About this exercise - Please repeat the lines below exactly. Begin with the line containing "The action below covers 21" and go on through the line containing "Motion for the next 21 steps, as".

* * * * *

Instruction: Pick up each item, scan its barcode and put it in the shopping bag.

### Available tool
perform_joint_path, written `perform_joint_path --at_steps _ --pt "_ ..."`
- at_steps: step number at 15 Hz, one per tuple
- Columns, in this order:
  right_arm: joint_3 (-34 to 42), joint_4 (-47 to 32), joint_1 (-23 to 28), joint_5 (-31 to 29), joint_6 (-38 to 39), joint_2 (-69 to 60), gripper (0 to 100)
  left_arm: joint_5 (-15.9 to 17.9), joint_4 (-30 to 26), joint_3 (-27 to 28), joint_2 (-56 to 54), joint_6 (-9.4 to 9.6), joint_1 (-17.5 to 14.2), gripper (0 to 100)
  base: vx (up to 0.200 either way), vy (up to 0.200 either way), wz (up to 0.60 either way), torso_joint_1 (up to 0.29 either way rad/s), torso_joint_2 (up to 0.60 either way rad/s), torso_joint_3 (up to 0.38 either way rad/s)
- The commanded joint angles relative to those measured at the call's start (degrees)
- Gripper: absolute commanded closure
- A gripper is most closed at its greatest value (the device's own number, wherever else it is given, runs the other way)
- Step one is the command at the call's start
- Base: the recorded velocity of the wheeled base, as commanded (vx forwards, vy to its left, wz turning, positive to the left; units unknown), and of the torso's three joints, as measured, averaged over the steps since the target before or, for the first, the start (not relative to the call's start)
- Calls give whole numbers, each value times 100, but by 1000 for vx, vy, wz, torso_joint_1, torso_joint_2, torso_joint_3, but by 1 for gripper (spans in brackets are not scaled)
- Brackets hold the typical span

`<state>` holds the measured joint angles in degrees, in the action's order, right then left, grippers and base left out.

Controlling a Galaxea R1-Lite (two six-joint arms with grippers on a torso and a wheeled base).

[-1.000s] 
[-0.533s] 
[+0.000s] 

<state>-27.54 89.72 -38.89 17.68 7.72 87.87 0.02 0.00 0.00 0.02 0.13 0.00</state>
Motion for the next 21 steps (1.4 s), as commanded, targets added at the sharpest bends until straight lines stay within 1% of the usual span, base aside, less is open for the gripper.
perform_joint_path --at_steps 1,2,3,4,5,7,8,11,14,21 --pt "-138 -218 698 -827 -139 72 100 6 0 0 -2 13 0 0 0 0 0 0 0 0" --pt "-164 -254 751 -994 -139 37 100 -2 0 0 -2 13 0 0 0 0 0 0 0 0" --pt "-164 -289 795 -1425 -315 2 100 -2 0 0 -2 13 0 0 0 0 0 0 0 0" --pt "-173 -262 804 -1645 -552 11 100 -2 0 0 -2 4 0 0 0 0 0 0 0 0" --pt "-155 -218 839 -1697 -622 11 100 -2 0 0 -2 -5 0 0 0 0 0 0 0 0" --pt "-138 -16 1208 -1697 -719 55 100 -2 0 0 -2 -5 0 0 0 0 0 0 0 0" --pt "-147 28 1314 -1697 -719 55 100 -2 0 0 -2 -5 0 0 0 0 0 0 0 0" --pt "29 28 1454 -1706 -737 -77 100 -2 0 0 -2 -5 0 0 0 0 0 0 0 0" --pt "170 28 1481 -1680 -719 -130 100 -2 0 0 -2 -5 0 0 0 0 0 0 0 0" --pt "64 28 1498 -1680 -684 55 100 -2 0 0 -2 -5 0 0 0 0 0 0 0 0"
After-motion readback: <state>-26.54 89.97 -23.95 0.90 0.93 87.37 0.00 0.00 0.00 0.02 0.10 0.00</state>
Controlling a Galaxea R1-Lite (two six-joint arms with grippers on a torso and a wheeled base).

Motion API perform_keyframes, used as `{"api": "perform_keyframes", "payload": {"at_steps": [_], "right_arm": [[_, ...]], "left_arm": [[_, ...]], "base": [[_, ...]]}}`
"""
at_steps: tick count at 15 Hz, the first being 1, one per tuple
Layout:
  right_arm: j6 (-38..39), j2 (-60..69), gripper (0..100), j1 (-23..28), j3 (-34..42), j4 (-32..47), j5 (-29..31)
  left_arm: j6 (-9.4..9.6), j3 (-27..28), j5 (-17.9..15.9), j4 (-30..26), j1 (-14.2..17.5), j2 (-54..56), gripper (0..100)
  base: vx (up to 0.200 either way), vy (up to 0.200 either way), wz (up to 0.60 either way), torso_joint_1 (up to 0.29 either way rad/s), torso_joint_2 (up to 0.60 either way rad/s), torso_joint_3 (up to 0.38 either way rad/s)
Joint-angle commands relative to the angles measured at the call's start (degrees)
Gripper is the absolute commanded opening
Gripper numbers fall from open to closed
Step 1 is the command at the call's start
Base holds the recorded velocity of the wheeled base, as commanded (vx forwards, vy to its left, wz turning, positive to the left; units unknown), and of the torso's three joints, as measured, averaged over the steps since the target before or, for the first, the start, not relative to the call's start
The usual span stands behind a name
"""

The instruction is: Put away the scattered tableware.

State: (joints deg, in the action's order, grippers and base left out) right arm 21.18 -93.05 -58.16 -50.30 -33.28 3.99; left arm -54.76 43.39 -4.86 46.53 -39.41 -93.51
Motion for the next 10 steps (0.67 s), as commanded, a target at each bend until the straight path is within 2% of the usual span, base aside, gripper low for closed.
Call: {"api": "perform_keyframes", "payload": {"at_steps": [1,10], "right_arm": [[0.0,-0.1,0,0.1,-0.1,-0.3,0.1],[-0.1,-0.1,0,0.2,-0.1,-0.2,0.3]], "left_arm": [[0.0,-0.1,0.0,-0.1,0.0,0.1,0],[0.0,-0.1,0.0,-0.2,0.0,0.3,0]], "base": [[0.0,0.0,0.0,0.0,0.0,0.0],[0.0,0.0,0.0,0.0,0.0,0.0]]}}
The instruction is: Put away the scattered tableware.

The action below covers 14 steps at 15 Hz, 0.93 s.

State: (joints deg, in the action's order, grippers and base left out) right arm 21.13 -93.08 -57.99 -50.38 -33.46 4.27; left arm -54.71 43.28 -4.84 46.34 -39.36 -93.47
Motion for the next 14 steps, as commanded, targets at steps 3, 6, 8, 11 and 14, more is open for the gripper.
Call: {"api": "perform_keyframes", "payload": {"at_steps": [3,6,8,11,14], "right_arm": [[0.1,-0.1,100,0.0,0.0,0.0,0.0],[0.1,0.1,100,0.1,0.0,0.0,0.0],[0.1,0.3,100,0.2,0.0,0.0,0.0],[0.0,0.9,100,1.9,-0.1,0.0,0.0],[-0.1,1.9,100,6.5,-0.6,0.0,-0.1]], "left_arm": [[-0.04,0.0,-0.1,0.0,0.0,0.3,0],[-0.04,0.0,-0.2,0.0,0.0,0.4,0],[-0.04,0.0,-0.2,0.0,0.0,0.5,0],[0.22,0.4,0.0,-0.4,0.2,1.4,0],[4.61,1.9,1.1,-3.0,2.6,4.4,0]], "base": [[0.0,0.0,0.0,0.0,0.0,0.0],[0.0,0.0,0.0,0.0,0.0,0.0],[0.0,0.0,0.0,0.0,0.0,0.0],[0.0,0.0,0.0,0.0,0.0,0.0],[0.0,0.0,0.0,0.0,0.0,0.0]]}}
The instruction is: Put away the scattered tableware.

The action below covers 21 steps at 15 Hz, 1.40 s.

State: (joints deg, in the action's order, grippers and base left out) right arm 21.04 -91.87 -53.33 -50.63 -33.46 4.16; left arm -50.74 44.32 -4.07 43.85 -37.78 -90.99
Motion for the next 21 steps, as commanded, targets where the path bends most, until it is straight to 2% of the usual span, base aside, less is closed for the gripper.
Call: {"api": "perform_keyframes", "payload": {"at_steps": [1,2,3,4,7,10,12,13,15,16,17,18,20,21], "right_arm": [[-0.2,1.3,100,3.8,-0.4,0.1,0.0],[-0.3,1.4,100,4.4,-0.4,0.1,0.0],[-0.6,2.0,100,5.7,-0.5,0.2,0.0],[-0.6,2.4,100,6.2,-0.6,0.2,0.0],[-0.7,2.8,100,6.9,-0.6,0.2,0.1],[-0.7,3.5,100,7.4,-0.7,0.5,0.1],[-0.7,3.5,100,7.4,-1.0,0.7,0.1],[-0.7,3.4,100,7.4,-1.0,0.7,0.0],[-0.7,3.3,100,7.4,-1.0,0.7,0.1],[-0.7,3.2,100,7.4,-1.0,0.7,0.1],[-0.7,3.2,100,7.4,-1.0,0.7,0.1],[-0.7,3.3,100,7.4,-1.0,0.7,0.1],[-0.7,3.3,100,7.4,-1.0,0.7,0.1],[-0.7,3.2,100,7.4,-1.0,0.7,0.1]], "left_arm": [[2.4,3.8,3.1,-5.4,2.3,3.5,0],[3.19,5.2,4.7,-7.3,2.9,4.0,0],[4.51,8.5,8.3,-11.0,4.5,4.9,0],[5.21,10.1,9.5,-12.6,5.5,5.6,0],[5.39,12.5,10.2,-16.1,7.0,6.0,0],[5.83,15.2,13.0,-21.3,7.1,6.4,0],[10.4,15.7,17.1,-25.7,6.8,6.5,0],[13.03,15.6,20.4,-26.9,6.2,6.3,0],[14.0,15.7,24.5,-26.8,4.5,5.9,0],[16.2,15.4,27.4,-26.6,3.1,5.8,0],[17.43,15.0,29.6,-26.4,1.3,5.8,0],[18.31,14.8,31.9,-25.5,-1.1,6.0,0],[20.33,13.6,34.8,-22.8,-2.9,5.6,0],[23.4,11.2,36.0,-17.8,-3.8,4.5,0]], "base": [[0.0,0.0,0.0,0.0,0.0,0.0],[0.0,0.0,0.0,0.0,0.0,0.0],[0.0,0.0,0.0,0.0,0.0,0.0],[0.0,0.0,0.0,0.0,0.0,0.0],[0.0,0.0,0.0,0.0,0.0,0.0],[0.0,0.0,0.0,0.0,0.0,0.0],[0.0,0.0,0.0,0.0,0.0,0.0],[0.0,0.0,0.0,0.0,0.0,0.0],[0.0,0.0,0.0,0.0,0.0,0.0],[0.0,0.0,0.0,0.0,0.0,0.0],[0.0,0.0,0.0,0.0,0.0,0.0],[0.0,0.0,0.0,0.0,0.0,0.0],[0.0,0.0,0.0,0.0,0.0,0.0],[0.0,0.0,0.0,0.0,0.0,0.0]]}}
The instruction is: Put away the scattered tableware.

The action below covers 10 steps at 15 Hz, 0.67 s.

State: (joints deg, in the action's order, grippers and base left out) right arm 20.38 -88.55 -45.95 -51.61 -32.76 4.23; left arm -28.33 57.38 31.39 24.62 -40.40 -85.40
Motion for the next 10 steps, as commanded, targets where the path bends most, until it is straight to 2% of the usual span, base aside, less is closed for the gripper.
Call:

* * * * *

Answer -
The action below covers 21 steps at 15 Hz, 1.40 s.

State: (joints deg, in the action's order, grippers and base left out) right arm 21.04 -91.87 -53.33 -50.63 -33.46 4.16; left arm -50.74 44.32 -4.07 43.85 -37.78 -90.99
Motion for the next 21 steps, as commanded, targets where the path bends most, until it is straight to 2% of the usual span, base aside, less is closed for the gripper.

What the exercise required is now done.